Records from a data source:
★ ★ ★ ★ ★

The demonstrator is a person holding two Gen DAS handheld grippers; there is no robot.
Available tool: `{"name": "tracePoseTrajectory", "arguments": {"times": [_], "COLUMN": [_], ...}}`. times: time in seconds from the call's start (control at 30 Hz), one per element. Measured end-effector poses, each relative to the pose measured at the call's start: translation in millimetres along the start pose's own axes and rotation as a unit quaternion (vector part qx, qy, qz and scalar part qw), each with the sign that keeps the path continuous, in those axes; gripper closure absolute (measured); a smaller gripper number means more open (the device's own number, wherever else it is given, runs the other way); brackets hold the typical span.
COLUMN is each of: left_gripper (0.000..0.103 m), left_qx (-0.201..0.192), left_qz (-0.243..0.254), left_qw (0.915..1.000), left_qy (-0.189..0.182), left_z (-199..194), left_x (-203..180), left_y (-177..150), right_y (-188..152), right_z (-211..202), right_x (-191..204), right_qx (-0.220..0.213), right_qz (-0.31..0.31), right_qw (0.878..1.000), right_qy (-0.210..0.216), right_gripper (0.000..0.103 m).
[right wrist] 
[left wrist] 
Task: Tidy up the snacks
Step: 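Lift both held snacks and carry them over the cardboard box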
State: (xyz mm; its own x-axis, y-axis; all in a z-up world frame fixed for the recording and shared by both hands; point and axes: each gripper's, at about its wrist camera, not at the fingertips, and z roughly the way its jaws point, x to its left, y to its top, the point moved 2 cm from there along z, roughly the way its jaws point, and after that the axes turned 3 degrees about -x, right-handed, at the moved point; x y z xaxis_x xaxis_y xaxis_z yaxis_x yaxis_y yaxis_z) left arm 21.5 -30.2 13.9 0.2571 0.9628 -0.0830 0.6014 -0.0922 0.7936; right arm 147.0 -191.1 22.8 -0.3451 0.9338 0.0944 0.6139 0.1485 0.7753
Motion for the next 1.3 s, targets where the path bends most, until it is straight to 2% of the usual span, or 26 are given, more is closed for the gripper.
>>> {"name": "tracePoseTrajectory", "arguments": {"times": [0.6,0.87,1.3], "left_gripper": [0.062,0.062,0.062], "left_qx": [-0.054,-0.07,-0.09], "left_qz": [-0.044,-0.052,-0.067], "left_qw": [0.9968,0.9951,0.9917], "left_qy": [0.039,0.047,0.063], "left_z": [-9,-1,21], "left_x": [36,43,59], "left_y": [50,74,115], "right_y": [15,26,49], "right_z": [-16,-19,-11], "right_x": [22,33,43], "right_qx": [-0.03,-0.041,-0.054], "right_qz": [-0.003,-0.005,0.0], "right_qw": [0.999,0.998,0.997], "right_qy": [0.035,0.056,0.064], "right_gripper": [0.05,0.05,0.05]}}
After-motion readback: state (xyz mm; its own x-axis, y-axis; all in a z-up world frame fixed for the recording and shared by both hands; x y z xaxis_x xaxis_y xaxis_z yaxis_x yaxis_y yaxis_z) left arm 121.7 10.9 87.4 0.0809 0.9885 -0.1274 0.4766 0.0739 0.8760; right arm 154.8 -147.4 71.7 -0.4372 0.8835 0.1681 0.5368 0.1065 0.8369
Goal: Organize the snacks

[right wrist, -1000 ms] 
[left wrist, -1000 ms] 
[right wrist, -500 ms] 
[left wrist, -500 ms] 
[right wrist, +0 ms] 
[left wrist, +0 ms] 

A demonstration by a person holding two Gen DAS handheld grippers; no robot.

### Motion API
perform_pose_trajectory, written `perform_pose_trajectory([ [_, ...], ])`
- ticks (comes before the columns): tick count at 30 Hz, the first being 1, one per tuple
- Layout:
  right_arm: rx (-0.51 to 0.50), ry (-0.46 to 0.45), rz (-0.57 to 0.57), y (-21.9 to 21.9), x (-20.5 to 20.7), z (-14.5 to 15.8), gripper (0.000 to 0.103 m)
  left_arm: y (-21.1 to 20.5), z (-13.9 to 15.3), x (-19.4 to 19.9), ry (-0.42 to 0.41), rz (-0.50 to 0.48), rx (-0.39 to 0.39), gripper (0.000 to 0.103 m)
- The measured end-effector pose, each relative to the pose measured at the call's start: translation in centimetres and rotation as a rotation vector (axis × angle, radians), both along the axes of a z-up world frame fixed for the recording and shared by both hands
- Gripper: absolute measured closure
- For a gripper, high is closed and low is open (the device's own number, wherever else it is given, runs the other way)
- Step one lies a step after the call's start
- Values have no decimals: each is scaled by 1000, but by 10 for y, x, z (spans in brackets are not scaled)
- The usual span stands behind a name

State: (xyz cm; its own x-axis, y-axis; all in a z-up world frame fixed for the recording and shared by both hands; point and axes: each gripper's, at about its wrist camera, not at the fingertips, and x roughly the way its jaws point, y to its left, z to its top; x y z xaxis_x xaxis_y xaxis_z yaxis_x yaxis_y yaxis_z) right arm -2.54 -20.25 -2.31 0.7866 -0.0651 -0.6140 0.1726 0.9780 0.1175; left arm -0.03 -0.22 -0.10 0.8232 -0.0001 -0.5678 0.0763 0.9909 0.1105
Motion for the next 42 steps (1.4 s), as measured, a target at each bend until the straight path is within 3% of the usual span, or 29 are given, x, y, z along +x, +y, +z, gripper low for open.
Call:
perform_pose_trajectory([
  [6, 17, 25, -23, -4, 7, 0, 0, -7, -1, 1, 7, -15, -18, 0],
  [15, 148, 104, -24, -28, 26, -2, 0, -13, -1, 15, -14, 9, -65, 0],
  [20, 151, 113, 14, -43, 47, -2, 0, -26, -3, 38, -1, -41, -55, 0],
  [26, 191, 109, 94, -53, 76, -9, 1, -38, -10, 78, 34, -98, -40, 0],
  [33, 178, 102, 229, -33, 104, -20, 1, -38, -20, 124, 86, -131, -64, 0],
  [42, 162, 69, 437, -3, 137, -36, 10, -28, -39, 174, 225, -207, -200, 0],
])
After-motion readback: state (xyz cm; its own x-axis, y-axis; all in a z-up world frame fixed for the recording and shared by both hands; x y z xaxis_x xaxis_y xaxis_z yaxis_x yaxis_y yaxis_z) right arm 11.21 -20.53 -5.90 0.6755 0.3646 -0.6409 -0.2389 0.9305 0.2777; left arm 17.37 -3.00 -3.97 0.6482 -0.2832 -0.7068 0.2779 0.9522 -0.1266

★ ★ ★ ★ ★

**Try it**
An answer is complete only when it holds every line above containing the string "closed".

**Answer section**
Motion for the next 1.3 s, targets where the path bends most, until it is straight to 2% of the usual span, or 26 are given, more is closed for the gripper.
- For a gripper, high is closed and low is open (the device's own number, wherever else it is given, runs the other way)

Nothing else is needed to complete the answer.